Il 20 marzo uscirà su Netflix il film ‘Ultras’ di Lettieri. Lei è stato il primo in Italia, nel film del 1991 ‘Ultrà’, a parlare della violenza del tifo organizzato. Ha mai pensato a un seguito?

RT: Abbiamo provato più volte a scrivere il seguito di ‘Ultrà’. Forse ci sentivamo troppo vincolati ai personaggi a cui eravamo affezionati. Ci sono certe storie che ti chiamano e ti chiedono di essere raccontate e altre che si mettono di traverso. Con ‘Ultrà' è avvenuto questo. Alla fine, non siamo riusciti a trovare nulla di soddisfacente.

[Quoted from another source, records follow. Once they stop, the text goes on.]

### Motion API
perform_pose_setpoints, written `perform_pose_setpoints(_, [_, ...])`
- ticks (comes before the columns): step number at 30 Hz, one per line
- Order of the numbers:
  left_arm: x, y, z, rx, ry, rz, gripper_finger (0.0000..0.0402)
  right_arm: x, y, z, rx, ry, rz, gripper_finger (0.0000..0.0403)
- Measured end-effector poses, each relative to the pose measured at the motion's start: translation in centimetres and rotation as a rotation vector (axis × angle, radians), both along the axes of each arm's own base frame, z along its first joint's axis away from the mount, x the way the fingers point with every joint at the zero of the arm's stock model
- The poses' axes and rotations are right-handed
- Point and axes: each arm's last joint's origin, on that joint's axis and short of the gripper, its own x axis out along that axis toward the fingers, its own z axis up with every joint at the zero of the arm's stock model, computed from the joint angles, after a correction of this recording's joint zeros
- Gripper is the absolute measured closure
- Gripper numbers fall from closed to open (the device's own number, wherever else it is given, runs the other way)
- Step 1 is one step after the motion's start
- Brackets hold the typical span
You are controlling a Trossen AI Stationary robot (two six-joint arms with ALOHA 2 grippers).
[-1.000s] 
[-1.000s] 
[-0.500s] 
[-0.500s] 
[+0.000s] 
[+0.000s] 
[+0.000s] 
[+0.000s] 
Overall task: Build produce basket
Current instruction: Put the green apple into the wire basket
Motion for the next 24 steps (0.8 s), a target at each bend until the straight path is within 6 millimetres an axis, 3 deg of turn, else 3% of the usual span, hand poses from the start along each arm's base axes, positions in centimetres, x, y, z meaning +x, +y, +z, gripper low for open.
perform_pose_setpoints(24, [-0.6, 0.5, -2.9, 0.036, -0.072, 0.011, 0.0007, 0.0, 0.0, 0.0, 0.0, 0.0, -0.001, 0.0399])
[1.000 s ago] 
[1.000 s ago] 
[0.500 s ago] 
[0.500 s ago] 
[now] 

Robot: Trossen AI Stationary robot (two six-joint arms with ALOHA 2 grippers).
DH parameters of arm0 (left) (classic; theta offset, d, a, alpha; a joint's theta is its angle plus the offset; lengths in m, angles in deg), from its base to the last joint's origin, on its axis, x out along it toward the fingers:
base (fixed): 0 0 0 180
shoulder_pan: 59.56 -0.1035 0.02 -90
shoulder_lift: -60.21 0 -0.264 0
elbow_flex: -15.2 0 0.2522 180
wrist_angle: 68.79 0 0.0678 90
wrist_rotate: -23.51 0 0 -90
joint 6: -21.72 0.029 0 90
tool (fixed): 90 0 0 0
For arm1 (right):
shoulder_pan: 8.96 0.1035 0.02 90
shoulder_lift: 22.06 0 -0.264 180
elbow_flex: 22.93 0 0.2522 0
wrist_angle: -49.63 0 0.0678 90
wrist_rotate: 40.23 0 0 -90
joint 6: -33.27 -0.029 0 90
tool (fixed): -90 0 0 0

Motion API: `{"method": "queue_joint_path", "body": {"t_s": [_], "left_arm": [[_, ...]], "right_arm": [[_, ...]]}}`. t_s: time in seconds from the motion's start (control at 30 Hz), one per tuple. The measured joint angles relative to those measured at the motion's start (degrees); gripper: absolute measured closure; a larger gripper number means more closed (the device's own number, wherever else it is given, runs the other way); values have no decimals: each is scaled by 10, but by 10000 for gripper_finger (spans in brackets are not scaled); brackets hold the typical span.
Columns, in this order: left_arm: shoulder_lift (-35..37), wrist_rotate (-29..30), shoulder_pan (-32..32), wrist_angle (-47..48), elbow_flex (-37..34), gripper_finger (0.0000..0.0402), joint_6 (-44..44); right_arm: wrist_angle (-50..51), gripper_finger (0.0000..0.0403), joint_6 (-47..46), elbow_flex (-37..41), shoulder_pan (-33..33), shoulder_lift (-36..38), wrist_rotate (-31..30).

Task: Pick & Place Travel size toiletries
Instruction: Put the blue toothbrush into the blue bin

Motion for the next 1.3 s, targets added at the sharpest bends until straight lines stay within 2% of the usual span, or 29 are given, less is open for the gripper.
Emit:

Come è cambiato il calcio da allora?

RT: È cambiato il modo di fruire lo sport. Abbiamo girato ‘Ultrà' che non esisteva Sky. Si vedeva una partita a settimana, spesso si sentiva alla radiolina. Nel film ‘Ultrà’ c’era un romanticismo, una forma di empatia nei confronti di questi disgraziati. Gli volevamo bene nonostante fossero deprecabili. Si viveva all’interno di un universo dove esistevano sì i cattivi, ma esisteva anche questa grande passione, questo cuore giallorosso che motivava i nostri personaggi a fare, a esistere, a sentirsi parte di una cosa sola.

Ci furono anche delle spiacevoli conseguenze dopo l’uscita del film…

RT: I romanisti ancora mi odiano. Se incontro un romanista, mi dice ‘Che bello il film’, se ne incontro tre insieme, mi si abbruttiscono (ride, ndr). Si sono incazzati tutti. Amendola non è più potuto tornare in curva e io ho avuto gli striscioni: ’Tognazzi puttana, l’hai fatto per la grana’. Si sono arrabbiati anche i laziali perché dicevano che facciamo sempre i film sulla Roma e mai sulla Lazio.

Come sta vivendo questi giorni in cui l'Italia sta facendo i conti con l’emergenza Coronavirus?

RT: Io e Simona facciamo una vita appartata. Andiamo a poche feste. Stiamo molto a casa. Mia figlia vive a Londra. È più facile che sia lei a venire a trovare noi. La vita privata non è cambiata a parte il vivere in questa bolla, con il televisore acceso ad ascoltare questo bollettino di guerra che è veramente inquietante, anche perché si parla di un nemico invisibile, che si può nascondere. Sembra veramente la trama di un film di fantascienza di quelli molto angosciosi.

Il Coronavirus ha avuto degli effetti anche sul mondo del cinema.

RT: Sì, ha destabilizzato il mondo del lavoro in generale. Quanto al cinema, molti film si sono fermati. È un problema che va affrontato con senso di responsabilità. Già il cinema è a rischio perché non capita spesso che gli incassi premino il lavoro fatto, ora c’è anche l’incognita sul portare a casa un film per intero.